## Your goal
Work out how many lines of the data hold the string "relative", and reply with that number alone.

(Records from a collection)

───

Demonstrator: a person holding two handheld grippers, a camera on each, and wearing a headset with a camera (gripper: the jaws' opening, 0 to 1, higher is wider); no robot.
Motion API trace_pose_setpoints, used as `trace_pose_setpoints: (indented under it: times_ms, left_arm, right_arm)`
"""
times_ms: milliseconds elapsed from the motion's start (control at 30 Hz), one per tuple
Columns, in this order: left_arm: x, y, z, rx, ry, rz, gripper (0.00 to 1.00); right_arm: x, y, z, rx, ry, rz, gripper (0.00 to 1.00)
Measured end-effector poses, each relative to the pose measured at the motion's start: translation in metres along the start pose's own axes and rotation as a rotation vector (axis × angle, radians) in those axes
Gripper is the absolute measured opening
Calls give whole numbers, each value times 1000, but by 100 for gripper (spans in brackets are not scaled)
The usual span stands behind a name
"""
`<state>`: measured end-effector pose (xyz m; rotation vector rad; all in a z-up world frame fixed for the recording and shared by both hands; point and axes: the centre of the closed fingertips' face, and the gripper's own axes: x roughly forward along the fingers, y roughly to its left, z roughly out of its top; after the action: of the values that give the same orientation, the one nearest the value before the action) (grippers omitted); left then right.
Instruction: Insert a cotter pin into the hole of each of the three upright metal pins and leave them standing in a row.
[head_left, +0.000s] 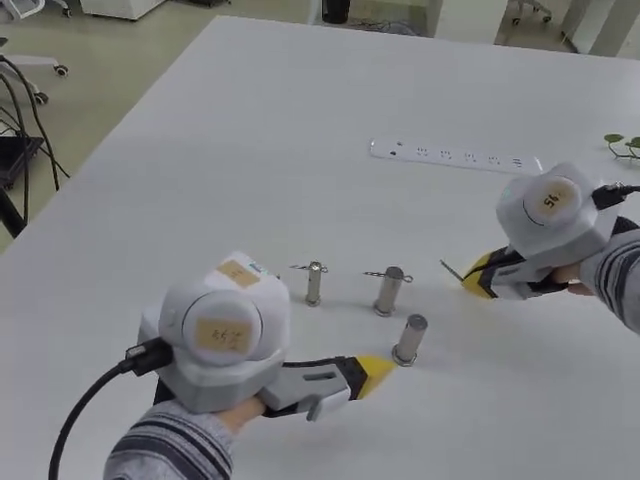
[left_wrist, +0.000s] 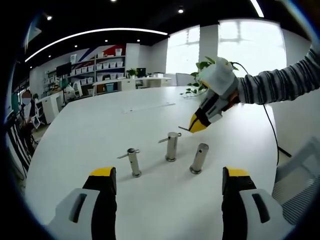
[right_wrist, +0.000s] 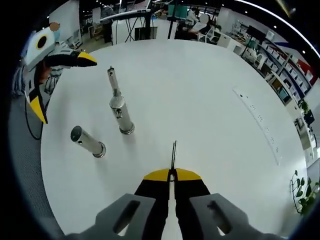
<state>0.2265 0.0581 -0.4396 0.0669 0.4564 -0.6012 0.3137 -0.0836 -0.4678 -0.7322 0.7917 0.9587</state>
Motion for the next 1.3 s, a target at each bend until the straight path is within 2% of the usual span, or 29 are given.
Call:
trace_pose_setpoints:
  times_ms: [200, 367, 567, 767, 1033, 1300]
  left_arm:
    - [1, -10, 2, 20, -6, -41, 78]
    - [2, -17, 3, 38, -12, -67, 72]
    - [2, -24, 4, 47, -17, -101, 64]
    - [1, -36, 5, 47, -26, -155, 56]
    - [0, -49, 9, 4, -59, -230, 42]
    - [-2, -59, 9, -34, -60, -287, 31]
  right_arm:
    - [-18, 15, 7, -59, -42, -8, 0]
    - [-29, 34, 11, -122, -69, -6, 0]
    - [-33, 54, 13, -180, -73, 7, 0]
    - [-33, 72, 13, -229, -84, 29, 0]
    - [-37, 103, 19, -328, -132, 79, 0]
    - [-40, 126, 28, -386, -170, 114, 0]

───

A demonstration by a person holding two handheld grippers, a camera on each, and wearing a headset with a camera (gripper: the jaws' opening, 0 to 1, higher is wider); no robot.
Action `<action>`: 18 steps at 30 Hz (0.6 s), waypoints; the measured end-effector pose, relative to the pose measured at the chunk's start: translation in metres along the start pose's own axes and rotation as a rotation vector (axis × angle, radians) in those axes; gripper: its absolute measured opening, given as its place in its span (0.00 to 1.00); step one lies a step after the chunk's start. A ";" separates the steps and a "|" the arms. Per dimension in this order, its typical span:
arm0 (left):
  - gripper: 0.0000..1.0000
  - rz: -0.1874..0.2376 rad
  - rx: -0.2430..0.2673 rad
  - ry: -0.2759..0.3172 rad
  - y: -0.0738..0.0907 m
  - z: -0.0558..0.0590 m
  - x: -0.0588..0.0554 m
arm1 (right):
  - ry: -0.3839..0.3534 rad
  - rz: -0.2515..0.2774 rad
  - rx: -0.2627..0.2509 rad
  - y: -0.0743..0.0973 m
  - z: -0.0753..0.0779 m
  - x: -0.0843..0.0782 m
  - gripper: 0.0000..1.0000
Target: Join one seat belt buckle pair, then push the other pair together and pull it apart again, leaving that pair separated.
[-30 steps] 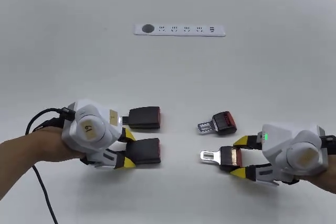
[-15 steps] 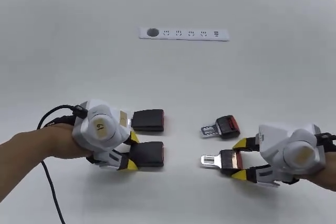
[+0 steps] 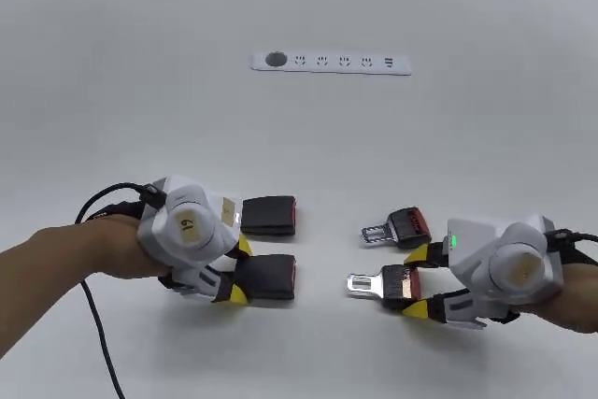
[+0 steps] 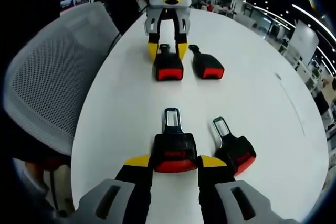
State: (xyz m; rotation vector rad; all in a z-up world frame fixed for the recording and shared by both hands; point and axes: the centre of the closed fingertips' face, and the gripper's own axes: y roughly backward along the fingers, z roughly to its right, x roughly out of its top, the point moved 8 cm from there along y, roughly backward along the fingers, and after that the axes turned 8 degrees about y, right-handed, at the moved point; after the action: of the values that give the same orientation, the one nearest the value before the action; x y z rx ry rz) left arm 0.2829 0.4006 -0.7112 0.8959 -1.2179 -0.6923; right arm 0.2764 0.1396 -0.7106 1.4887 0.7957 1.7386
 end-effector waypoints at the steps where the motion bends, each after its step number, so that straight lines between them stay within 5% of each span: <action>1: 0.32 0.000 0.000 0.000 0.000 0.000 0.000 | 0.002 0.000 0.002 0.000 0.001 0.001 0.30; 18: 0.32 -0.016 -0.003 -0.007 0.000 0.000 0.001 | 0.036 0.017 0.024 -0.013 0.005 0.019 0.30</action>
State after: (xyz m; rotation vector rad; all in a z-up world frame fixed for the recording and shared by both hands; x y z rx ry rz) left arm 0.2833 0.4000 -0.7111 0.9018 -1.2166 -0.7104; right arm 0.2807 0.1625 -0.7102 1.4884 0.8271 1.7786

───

## Solution
2